## Exercise goal
In the entries below, some lines contain "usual"; work out how many and answer with the figure only.

## Entries shown
******************************
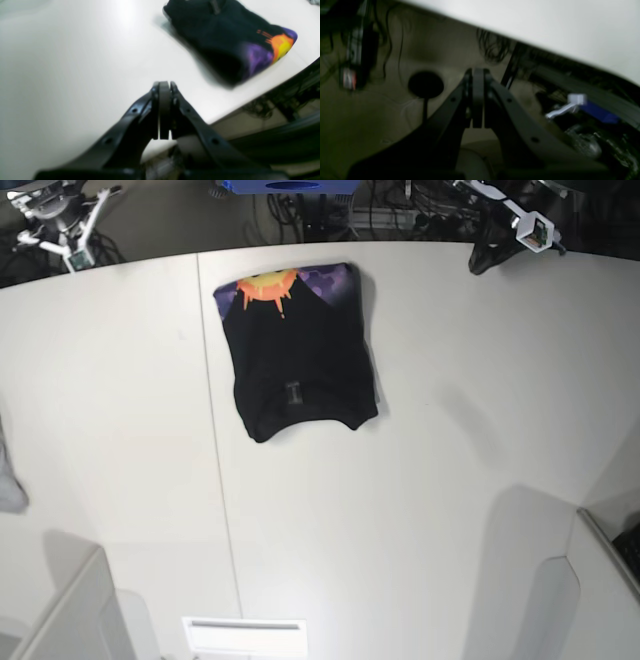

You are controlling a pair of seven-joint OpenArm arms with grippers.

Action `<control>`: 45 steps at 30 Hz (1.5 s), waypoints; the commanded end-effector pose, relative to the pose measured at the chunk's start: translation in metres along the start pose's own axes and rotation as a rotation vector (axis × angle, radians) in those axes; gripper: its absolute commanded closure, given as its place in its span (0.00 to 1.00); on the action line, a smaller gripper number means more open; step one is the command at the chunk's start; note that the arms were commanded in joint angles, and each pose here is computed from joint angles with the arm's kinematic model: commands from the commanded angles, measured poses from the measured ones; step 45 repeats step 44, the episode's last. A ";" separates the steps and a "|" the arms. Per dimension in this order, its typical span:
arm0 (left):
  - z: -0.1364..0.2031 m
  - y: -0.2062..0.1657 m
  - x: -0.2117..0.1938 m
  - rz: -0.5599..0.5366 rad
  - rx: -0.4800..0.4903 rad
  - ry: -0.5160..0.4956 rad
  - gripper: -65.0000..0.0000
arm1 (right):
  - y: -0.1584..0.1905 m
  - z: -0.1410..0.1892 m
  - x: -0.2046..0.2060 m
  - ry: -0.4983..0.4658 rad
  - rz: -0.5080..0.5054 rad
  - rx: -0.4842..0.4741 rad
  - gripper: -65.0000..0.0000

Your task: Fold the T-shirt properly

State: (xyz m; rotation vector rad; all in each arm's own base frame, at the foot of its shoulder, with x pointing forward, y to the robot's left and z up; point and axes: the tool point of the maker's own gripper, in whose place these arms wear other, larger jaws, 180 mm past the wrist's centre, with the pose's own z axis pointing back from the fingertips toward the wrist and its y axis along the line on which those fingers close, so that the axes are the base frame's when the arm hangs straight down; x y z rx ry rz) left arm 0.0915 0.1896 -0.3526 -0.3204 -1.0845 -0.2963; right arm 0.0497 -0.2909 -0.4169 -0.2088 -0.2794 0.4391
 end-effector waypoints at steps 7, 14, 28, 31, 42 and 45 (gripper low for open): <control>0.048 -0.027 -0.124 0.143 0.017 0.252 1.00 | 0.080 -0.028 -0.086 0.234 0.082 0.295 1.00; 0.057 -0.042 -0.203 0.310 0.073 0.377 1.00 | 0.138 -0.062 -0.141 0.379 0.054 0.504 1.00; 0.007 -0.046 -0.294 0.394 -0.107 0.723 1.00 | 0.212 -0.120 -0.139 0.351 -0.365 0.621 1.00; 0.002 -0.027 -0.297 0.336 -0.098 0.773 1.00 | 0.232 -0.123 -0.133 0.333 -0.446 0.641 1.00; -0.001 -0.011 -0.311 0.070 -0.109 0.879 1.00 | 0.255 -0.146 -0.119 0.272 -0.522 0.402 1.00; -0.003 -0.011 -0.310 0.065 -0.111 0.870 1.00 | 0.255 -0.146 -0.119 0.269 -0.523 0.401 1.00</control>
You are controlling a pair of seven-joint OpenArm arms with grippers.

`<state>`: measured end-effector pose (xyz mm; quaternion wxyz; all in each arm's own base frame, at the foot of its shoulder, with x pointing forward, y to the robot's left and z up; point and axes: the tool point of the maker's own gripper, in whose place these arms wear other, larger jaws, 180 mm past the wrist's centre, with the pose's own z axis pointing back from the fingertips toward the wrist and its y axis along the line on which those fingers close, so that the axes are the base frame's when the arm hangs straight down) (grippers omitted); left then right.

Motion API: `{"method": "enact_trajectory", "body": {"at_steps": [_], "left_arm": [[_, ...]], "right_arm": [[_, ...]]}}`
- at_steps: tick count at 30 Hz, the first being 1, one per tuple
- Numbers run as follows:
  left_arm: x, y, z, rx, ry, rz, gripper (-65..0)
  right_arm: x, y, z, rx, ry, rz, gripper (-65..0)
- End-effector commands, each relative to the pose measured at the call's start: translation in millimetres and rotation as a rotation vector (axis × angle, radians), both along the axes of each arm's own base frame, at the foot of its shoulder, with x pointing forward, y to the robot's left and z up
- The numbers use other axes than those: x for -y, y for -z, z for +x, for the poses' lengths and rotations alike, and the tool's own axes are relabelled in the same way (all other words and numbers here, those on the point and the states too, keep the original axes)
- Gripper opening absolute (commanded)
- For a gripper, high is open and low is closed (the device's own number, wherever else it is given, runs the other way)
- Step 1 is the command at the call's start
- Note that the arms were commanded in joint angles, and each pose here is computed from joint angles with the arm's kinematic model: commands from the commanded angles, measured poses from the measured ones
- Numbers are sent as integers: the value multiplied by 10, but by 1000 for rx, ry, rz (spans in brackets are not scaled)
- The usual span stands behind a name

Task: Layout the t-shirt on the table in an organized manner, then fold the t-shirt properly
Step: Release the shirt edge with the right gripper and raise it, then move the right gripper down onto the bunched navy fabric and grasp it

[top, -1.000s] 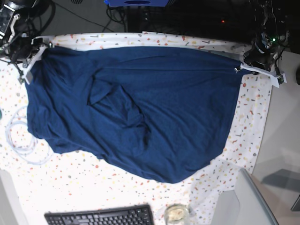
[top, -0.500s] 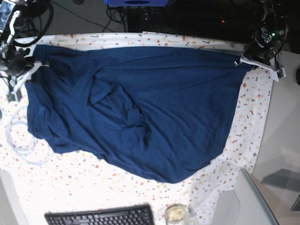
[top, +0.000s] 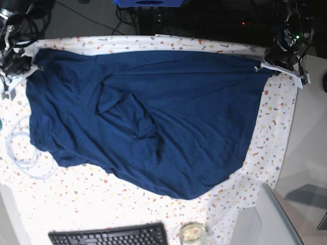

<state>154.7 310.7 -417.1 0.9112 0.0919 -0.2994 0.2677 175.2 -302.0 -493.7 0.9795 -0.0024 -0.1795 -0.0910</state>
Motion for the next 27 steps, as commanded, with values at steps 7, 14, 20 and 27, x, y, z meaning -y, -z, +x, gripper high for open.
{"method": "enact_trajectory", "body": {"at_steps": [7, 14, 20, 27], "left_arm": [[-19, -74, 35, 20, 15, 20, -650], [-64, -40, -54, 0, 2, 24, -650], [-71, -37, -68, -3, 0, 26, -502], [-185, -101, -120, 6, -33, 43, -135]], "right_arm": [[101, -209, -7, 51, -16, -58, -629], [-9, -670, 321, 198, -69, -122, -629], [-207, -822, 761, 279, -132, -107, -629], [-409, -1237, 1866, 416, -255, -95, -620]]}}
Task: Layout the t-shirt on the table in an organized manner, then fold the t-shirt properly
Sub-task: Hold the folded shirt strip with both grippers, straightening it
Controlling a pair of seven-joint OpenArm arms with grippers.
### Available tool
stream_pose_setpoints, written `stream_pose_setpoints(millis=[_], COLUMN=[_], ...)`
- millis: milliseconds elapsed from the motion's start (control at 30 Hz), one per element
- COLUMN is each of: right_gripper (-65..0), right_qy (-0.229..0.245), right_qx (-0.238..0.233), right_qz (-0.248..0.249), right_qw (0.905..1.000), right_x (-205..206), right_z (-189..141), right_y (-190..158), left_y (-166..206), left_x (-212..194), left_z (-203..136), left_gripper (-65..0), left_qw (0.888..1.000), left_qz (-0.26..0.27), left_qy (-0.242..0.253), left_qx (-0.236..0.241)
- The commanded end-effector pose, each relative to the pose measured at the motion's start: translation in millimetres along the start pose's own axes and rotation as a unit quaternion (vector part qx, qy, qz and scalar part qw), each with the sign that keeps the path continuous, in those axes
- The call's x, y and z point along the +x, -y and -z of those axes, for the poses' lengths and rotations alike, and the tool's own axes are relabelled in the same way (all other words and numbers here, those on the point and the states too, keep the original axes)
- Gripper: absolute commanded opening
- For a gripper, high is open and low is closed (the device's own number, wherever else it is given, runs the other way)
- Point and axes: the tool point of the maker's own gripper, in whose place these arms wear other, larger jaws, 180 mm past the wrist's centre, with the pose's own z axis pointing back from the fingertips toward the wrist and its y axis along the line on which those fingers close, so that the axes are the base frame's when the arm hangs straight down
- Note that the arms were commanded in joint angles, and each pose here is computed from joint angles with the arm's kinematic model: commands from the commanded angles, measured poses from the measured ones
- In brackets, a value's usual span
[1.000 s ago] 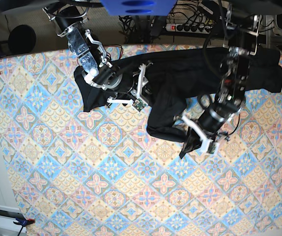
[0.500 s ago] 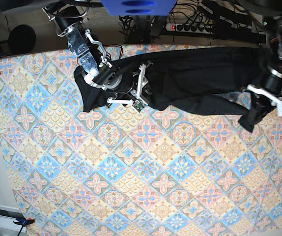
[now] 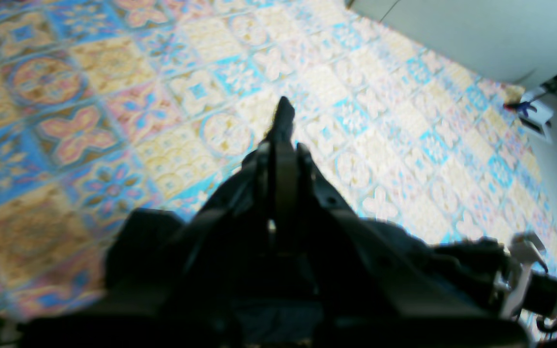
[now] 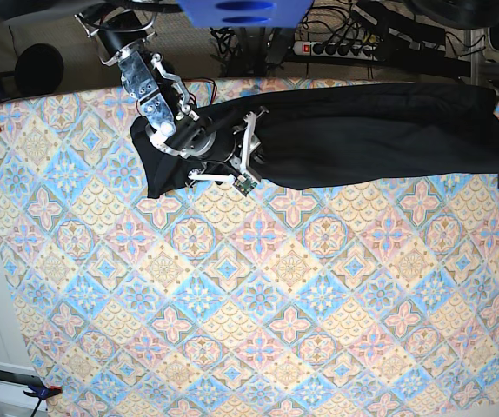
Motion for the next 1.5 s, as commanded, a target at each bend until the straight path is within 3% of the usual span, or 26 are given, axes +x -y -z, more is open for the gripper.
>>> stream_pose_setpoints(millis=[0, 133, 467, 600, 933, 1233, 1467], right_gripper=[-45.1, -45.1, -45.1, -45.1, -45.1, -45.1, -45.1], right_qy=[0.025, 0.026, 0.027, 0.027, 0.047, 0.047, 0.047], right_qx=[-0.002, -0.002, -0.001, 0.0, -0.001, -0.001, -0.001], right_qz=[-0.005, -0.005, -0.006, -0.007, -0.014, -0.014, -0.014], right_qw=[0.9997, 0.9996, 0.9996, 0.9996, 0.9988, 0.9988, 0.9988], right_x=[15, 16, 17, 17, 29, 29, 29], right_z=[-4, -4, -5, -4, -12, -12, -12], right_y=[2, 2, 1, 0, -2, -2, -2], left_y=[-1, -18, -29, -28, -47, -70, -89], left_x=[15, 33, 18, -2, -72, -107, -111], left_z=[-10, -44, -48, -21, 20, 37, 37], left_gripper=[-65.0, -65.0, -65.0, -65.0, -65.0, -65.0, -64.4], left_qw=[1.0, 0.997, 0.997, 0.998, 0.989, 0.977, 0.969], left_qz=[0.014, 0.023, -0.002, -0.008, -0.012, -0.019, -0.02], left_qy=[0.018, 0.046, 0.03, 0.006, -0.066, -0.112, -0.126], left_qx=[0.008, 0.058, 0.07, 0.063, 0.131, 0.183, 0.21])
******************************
## Task response
3